* Activity
Nothing after the line containing "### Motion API" belongs in the answer; write out exactly every line from the start of the material up to it, including it.
· · ·
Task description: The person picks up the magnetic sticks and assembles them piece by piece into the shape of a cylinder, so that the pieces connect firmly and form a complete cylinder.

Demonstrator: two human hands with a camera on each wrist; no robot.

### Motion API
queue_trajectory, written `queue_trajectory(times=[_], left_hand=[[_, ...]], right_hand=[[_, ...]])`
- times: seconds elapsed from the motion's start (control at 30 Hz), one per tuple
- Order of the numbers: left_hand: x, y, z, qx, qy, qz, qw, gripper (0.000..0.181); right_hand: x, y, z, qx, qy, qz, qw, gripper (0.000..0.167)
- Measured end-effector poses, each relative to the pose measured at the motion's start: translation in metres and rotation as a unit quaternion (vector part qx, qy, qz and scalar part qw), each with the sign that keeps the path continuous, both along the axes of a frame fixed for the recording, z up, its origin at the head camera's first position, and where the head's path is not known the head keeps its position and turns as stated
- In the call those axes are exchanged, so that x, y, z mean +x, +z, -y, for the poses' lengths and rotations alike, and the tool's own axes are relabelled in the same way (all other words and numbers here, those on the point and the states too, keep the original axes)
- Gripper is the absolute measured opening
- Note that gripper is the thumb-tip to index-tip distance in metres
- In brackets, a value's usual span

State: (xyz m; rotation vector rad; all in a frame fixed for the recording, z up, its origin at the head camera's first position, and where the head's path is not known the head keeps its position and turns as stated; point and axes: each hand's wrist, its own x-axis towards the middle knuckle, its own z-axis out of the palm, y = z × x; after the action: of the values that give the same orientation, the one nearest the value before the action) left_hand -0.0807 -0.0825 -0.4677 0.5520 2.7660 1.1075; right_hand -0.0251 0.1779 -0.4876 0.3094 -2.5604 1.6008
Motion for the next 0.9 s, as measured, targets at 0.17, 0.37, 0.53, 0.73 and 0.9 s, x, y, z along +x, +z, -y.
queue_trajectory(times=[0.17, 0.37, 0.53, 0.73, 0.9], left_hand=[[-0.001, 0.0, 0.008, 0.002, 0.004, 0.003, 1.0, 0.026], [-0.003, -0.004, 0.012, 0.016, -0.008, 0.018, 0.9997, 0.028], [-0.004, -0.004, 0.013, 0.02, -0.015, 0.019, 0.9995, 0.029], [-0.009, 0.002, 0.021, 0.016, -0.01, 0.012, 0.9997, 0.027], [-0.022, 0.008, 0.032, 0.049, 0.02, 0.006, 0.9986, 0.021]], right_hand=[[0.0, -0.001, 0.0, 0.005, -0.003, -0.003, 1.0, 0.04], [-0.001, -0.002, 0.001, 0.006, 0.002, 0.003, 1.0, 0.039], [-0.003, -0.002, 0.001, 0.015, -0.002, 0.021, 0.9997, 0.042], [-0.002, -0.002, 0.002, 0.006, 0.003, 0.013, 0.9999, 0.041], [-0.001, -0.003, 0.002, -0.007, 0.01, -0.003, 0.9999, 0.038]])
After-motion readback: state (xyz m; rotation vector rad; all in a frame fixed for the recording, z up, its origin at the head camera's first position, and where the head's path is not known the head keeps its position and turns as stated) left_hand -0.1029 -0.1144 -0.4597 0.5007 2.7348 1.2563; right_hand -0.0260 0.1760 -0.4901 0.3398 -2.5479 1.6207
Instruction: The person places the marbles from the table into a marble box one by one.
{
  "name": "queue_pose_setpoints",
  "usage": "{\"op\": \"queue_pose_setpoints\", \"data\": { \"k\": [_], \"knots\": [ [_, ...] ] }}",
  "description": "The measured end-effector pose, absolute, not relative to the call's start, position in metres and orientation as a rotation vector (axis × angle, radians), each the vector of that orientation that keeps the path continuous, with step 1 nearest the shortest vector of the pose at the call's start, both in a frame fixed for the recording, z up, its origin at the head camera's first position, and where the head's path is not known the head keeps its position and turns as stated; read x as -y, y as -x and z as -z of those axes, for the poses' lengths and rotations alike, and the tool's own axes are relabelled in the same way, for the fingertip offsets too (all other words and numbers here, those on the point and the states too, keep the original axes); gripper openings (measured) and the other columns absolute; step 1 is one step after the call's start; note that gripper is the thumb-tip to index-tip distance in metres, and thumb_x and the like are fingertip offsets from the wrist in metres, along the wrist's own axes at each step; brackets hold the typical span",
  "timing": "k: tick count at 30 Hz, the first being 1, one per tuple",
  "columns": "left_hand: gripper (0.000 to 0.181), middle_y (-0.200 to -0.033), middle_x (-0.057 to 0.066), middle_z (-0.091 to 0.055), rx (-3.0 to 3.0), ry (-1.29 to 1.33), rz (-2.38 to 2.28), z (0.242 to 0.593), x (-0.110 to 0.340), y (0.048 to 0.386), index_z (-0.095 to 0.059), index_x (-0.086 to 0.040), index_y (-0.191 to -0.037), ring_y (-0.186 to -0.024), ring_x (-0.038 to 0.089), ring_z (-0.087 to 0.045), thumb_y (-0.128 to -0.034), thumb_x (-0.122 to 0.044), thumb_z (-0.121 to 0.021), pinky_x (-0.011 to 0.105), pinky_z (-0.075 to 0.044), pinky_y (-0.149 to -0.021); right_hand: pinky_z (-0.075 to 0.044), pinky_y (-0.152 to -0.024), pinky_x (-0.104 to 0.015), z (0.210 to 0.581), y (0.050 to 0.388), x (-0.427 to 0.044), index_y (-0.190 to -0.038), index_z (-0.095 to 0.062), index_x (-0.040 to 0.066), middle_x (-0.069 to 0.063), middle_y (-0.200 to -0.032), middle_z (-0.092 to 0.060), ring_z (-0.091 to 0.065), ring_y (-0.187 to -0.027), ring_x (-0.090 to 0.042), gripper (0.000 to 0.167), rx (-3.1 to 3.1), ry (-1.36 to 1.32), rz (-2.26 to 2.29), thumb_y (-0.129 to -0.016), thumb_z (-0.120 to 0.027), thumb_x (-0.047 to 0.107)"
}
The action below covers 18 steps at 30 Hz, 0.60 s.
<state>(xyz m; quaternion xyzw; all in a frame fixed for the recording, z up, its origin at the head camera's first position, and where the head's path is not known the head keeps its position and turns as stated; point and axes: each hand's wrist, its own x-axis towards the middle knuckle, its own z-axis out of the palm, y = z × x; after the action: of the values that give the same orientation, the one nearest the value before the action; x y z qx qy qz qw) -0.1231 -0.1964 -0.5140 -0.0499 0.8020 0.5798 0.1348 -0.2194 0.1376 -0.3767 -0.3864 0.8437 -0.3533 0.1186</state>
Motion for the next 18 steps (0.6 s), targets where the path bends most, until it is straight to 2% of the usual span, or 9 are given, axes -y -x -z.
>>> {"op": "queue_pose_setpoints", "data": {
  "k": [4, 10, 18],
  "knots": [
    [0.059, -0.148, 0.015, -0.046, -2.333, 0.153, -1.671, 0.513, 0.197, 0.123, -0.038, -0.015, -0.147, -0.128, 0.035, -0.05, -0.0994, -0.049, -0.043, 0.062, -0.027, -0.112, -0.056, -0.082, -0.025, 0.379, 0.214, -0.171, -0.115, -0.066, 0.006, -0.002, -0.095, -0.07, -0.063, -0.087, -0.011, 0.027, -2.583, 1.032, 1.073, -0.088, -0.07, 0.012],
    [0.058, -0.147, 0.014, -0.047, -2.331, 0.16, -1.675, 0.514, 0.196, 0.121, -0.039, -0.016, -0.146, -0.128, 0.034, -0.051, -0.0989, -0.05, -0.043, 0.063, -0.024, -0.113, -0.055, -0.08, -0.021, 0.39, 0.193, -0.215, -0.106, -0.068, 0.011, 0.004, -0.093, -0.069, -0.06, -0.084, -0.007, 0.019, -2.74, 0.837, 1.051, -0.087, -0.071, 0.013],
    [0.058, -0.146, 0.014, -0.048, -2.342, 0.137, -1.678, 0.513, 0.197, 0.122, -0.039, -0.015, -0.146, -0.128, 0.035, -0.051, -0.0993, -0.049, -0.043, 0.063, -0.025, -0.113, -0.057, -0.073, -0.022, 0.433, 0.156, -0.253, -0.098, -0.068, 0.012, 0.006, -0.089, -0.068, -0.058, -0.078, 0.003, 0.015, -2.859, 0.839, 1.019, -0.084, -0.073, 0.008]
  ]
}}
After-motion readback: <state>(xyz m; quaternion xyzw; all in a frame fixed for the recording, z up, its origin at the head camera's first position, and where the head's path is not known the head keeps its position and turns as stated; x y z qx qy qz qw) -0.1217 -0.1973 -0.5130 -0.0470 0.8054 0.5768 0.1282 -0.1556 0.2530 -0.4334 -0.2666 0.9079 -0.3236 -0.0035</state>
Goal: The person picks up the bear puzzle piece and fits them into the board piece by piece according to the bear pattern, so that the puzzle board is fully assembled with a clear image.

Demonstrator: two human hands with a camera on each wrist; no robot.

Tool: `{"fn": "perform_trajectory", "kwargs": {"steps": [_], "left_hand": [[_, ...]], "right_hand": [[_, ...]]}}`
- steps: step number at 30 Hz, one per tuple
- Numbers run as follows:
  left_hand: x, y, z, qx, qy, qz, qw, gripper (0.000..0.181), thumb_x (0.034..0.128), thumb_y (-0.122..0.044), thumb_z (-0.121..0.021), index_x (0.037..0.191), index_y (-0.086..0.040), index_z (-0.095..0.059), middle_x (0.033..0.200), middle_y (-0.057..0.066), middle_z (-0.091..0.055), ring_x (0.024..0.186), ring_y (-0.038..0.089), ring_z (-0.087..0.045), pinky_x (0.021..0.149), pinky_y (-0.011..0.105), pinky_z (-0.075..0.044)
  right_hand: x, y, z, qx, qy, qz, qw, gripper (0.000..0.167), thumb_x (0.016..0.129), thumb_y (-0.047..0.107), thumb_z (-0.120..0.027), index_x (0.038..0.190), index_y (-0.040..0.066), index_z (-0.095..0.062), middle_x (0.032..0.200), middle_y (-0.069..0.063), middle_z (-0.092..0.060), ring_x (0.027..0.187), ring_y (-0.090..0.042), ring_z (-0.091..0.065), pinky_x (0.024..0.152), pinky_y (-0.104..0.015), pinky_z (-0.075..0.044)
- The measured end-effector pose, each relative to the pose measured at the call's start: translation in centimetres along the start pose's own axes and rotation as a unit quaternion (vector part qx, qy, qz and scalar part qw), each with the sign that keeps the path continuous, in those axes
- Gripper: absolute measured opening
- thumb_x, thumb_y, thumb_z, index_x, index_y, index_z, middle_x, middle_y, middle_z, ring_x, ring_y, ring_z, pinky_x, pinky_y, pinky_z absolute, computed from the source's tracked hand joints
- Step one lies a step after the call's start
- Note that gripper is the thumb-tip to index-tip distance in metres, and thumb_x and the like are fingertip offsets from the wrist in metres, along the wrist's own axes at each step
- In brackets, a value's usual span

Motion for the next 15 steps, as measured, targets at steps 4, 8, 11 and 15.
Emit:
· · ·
* Result of the task
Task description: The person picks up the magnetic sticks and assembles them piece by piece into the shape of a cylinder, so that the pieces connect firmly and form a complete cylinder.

Demonstrator: two human hands with a camera on each wrist; no robot.

### Motion API

Whatever the exercise asked has now been answered.